Task details:
Could you write out the line containing "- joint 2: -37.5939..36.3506" and all the lines below it in the data, exactly, through the final one and nothing else?

Dataset excerpt:
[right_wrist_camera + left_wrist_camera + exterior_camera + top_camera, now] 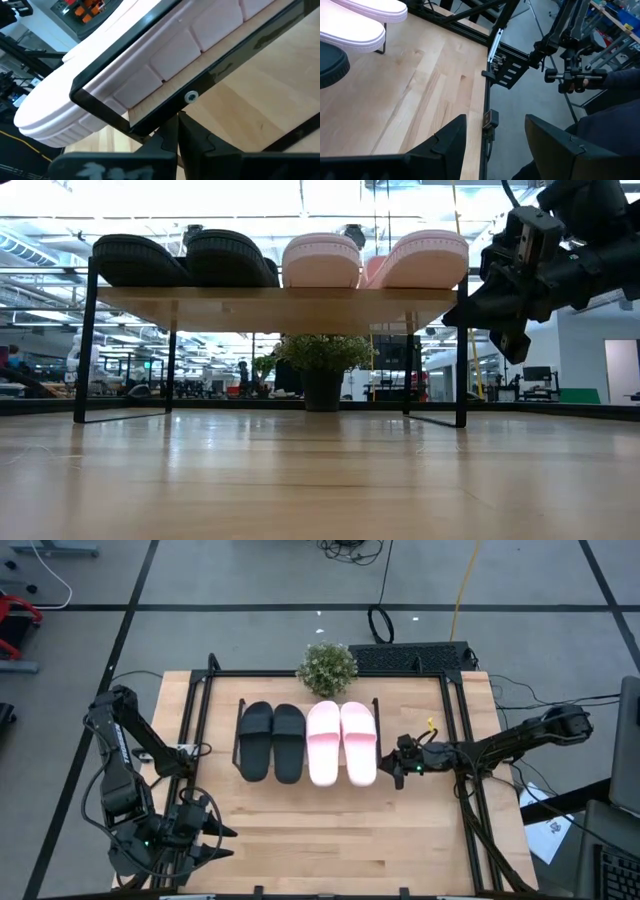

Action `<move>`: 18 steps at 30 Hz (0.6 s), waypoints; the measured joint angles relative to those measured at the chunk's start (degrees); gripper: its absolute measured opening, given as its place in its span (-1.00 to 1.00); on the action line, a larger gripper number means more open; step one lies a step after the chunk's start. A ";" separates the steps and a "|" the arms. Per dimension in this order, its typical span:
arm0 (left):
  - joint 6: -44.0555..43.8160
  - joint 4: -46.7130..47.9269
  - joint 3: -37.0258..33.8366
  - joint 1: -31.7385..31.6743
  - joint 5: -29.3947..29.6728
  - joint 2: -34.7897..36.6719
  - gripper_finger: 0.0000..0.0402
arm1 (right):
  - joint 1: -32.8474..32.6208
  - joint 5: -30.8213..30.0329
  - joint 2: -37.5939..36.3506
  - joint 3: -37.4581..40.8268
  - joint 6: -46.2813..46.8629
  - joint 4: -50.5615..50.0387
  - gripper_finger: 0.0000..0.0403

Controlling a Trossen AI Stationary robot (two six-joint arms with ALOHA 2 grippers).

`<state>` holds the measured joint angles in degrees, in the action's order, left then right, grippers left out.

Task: Pick and place slides into the shelf
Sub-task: Adjust the shelf

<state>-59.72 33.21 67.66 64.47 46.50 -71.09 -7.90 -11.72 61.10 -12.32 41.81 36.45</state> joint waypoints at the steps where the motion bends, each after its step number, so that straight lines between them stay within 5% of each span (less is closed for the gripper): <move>1: 0.00 0.00 0.00 0.00 0.00 0.00 -0.01 | -0.24 -0.02 -0.01 -0.22 0.32 -0.56 -1.00; 18: -0.09 0.15 0.00 0.00 -0.02 0.00 -0.01 | -2.74 -0.47 -0.15 -0.39 2.30 -3.39 -1.00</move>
<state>-59.81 33.36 67.66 64.47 46.48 -71.09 -10.63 -12.19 60.95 -12.72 44.11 33.06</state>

Your solution:
  - joint 2: -37.5939..36.3506
  - joint 3: -37.4581..40.8268
  - joint 6: -46.2813..46.8629
  - joint 4: -50.5615..50.0387
  - gripper_finger: 0.0000..0.0403

Controlling a Trossen AI Stationary robot (two six-joint arms with ALOHA 2 grippers).

`<state>` holds the measured joint angles in degrees, in the action's order, left then right, grippers left out.

Task: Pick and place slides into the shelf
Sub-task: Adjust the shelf

<state>-59.72 33.21 67.66 64.47 46.50 -71.09 -7.90 -11.72 61.10 -12.32 41.81 36.45</state> joint waypoints at the steps where the motion bends, each after its step number, so that straight lines between them stay within 5% of each span (less is closed for the gripper): <move>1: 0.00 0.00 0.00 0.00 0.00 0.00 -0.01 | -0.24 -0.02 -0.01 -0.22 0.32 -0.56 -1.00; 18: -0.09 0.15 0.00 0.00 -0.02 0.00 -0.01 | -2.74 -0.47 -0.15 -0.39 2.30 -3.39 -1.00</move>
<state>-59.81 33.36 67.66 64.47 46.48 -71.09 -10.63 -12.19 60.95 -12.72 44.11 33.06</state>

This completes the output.